Apple is testing a new feature that lets you choose how translucent its Liquid Glass interface should be on iPhone, iPad, and Mac. The control is present in the latest developer builds of iOS 26.1, iPadOS 26.1, and macOS 26.1, a simple visual selection between Clear and Tinted that would essentially allow you to dial in how much transparency frames menus, sidebars, and system surfaces.
Clear maintains the see-through, blurring effect that shipped with the original Liquid Glass as it rolled out of factories, while Tinted tends to lean more opaque for added contrast and cleaner edges. The change is consistent throughout the system, early testers point out, so your notifications, widgets, and much of the app chrome adopts the preference without their own tinkering.

What Changes on iPhone, iPad, and Mac With the Toggle
On iPhone and iPad, the new control resides in Settings > Display & Brightness, while on Mac it lives inside System Settings > Appearance as a Liquid Glass menu. Apple even provides on-screen previews to display what the impact will be before you toggle it in your everyday setup.
Per Apple’s guidance shared with TechCrunch, third‑party apps are supposed to automatically honor your system preference, since it doesn’t get hard‑coded per app and is instead implemented at the material level.
In practice, that includes nav bars, tab bars, sheets (modal content cards), and sidebars that make use of Apple’s standard materials—in other words, a whole lot—and they will simply flip between Clear and Tinted without developer effort.
YouTube creator Zollotech has already shown how the behavior is exhibited in the developer beta, and how it looks across built-in apps as well as common UI patterns. As useful as the examples in Settings are, you’ll want to test drive your everyday apps to see where it’s a good idea to apply extra opacity — and where you’d rather keep Clear’s airy look.
Why a Transparency Control Matters for Usability
Transparency can be lovely as well as distracting. Usability research, including from organizations like Nielsen Norman Group, has long railed against unhelpful screen elements such as background clutter and low contrast that cause user errors and slow users down in their task accomplishments. Annual reviews by WebAIM also reflect poor contrast as one of the most consistent types of accessibility violations to WCAG conformance criteria.
Tinted gives Apple a middle ground: you keep the depth of dimension with current UI materials without losing out on readability against busy wallpapers or in front of bright content. That’s particularly meaningful in glare, on smaller screens, or for people with contrast sensitivity. And it has implications for the millions who have color vision deficiencies (the commonly reported figure near 8% of men), allowing them a clearer figure–ground separation.

There’s precedent here. Windows provides Acrylic and Mica with transparency controls, while Android OEMs are increasingly exposing blur and translucency sliders. Apple’s is more prescriptive — only two options — but firmly in the company’s usual middle ground between user control and design consistency.

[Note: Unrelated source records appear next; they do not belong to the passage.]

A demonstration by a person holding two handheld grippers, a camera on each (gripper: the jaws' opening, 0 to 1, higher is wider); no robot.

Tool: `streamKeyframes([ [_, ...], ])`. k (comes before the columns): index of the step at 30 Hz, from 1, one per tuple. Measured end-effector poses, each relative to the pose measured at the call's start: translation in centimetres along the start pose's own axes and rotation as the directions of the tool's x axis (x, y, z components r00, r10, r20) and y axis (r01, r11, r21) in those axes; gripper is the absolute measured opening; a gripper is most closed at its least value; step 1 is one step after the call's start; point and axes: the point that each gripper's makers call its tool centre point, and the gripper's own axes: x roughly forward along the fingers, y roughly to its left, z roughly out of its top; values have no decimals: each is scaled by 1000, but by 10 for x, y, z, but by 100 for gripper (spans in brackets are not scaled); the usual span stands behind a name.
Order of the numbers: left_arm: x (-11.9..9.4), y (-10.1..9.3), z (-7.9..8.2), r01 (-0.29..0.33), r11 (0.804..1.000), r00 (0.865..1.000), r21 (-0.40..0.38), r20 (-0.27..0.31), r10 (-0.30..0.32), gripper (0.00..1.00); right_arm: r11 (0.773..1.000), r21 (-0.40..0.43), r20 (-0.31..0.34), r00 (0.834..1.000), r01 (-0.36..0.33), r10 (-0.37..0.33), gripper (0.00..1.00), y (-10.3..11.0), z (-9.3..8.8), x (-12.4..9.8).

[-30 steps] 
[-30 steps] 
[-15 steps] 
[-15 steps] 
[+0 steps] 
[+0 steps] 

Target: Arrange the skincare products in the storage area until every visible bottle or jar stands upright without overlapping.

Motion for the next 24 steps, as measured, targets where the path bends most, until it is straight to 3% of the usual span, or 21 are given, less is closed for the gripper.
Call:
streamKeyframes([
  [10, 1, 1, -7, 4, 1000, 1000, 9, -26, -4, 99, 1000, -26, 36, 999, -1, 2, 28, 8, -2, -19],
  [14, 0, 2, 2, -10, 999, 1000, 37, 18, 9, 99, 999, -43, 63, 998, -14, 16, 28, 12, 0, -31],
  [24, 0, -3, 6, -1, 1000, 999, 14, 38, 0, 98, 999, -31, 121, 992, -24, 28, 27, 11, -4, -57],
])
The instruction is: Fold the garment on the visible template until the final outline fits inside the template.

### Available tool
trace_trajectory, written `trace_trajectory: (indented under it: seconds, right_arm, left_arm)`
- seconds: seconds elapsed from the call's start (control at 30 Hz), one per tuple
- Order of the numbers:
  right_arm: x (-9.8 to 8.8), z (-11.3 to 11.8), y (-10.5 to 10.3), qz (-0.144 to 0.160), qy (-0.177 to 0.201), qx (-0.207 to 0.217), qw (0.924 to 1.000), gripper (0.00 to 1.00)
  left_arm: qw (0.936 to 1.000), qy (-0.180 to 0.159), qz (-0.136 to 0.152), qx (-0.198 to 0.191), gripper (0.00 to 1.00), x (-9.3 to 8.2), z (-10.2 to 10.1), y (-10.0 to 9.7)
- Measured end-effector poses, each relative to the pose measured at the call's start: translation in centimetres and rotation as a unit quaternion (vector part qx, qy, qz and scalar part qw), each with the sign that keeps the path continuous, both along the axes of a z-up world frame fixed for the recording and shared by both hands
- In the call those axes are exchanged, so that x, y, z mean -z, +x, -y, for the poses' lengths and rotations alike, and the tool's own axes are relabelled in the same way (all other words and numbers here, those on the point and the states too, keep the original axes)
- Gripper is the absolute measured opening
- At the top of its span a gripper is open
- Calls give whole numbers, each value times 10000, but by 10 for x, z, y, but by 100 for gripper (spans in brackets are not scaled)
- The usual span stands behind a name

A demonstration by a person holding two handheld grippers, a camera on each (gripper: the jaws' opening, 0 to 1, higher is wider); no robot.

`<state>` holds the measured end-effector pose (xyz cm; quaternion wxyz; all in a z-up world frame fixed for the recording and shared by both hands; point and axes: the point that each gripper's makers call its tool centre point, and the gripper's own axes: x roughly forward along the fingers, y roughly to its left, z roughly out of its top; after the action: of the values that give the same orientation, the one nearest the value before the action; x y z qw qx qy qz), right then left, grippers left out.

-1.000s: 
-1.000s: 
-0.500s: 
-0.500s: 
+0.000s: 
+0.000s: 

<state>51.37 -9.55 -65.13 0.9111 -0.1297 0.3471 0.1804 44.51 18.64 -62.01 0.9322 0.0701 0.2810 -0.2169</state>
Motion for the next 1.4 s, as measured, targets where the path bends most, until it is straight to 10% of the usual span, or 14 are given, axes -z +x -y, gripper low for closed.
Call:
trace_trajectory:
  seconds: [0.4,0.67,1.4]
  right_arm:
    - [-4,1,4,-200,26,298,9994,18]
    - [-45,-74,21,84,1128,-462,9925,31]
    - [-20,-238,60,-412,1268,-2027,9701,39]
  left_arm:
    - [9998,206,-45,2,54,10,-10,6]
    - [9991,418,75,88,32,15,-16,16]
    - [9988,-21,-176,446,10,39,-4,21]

Lifting the Bonnet — Performance and Materials
Liquid Glass is made out of Apple’s system materials and vibrancy effects, composited through Metal. Clear uses some live scene sampling and Gaussian blur to give that glossy depth. Toned-down Tinted minimizes the background content’s impact, which can help edges pop and makes text appear a bit sharper.
Will this affect battery life or smoothness? Any differences should be subtle. Apple’s compositor is very well optimized, and both of these modes use hardware acceleration. And because overscrolling will cause this heavy translucency effect to become partially transparent, folks with older devices may see a marginal decrease in rendering overhead on Macs, but don’t expect anything life‑changing. The more significant effect is cognitive: less to look at can mean faster recognition and smoother reading.
How It’s Different From Reduce Transparency
The iPhone, the iPad, and the Mac already have an Accessibility feature called Reduce Transparency that will largely eliminate glass effects systemwide. It’s not merely an accessibility kill switch; the new Liquid Glass control is a design decision that maintains depth and material cues while allowing you to opt for a higher-contrast version. If you think that Reduce Transparency is a bit heavy-handed, Tinted might be a happy compromise.
Apple’s Human Interface Guidelines have encouraged using system materials rather than rolling your own for years. Immediate compatibility with this toggle is a reward for that guidance—users are given control without the appearance being fragmented across apps.
What to Expect Next as Apple Expands the Feature
The transparency option is in developer betas at the moment, and will inevitably be coming to the public beta next. Apple hasn’t confirmed a final release window yet, but the company often keeps visual options consistent across its software once they ship, so I’m anticipating Clear and Tinted options for iPhone, iPad, and Mac in time.
It’s a little toggle with big implications. For anyone who loved the glossy, transparent nature of Liquid Glass… Not to worry! Nothing has changed. For everyone else — particularly those desiring clearer boundaries and improved contrast — this may be the setting that makes Apple’s newest design work.